Title: The End of the Internet
Fandom: Supernatural
Characters: Sam, Dean (no Wincest? O_O I can't believe it, either!)
Rating: PG-13
Word Count: 238
Summary: Sam's seen it all.
Disclaimer: Kripke and WB own it all. I own nothing. Darnit.
Author's Notes: Born of boredom. Sheesh. Now why won't the muses I *need* talk to me?
The End of the Internet
Afternoon sun shining through the curtains of the run-down motel, Dean eating a greasy burger and watching a rerun of some old comedy, Sam busily clicking away on his laptop at the little table by the window, it was just another Winchester-brand day. No particular hunt to be on, no research yielding anything of importance, no ghosts or vampires or demons to send packing.

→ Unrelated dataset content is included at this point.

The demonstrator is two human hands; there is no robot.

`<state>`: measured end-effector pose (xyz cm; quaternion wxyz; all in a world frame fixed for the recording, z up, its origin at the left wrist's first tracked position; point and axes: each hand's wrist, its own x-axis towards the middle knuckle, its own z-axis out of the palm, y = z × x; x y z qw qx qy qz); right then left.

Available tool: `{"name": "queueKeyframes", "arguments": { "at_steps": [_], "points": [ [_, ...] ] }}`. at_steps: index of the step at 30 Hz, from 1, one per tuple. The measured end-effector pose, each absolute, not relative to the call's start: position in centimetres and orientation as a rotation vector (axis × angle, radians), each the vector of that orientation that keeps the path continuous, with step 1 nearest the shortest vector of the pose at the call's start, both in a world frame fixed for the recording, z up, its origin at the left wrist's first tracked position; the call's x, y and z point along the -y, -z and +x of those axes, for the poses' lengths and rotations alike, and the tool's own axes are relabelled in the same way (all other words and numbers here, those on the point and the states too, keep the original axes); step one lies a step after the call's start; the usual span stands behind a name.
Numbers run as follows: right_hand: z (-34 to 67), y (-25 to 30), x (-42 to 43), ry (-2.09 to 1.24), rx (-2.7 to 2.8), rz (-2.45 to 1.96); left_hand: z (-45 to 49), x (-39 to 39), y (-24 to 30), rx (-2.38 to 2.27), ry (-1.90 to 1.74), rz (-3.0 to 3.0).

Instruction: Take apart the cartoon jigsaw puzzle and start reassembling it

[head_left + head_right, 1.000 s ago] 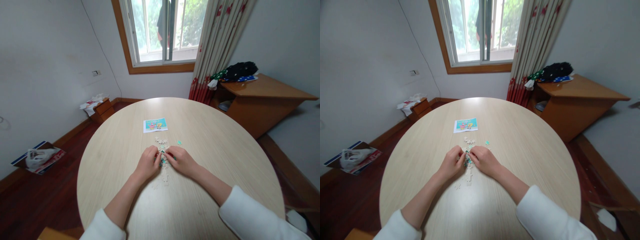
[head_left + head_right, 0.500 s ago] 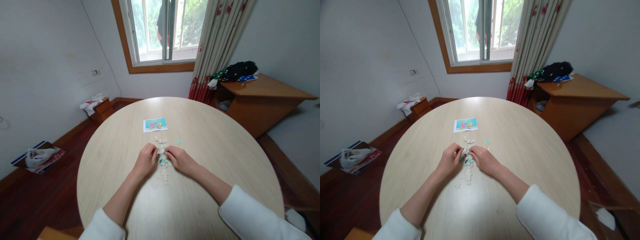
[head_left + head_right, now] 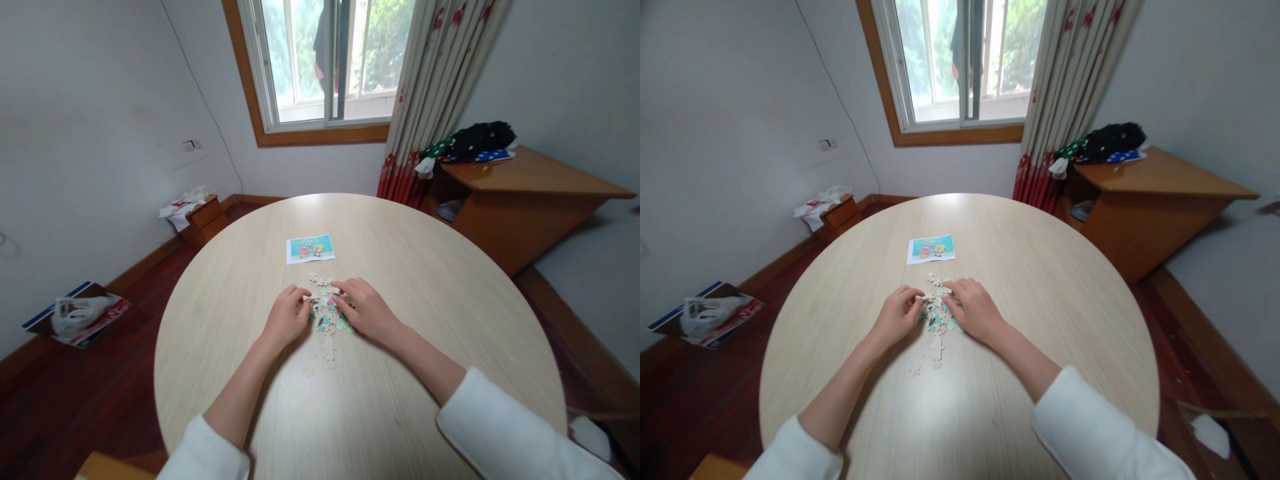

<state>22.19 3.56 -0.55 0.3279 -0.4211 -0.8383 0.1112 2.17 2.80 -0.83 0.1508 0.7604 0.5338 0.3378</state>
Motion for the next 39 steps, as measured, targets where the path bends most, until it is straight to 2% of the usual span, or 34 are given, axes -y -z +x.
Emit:
{"name": "queueKeyframes", "arguments": {
  "at_steps": [5,9,22,30,39],
  "points": [
    [21.9,0.4,-2.6,-0.394,2.501,-0.950,1.4,-2.5,0.8,-1.424,-0.753,2.261],
    [21.7,0.9,-2.8,-0.435,2.492,-0.946,1.2,-2.2,0.7,-1.351,-0.588,2.313],
    [22.5,2.1,-4.5,-0.388,2.164,-0.851,1.8,-2.7,1.2,-1.275,-0.884,2.265],
    [22.6,1.2,-4.5,-0.386,1.916,-0.991,2.1,-2.8,0.5,-1.304,-1.026,2.191],
    [24.8,0.5,-5.4,-0.397,2.240,-1.201,2.1,-2.9,0.7,-1.353,-1.093,2.149]
  ]
}}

Nope, just a boring afternoon in a boring little town with nothing particular to be doing.
Which was how Sam came to straighten up from his computer and slide back in his chair. "Huh," he said to himself, brow furrowed.
"'Sup?" Dean asked around a mouthful of burger from over on the old, beat up couch, his eyes flicking to his brother.
"I... I think I found the end of the internet. There's... nothing left." His right eye twitched as he finished; clearly, he'd seen it all. Everything from local news reports to fan fiction to cat macros to the entirety of Wikipedia. And wasn't that a feat.
Dean chuckled after swallowing, gracing Sam with a mischievous leer. "Nah, you haven't checked out all the porn sites yet."
Sam's eye twitched again. "You're absolutely rotten, you know that?" Standing, he reached for his jacket. "I think I'm gonna take a walk."
"A walk? Man, you have seen everything on the internet, haven't you?"
Heaving a groan, the younger brother headed out. He couldn't believe it, either.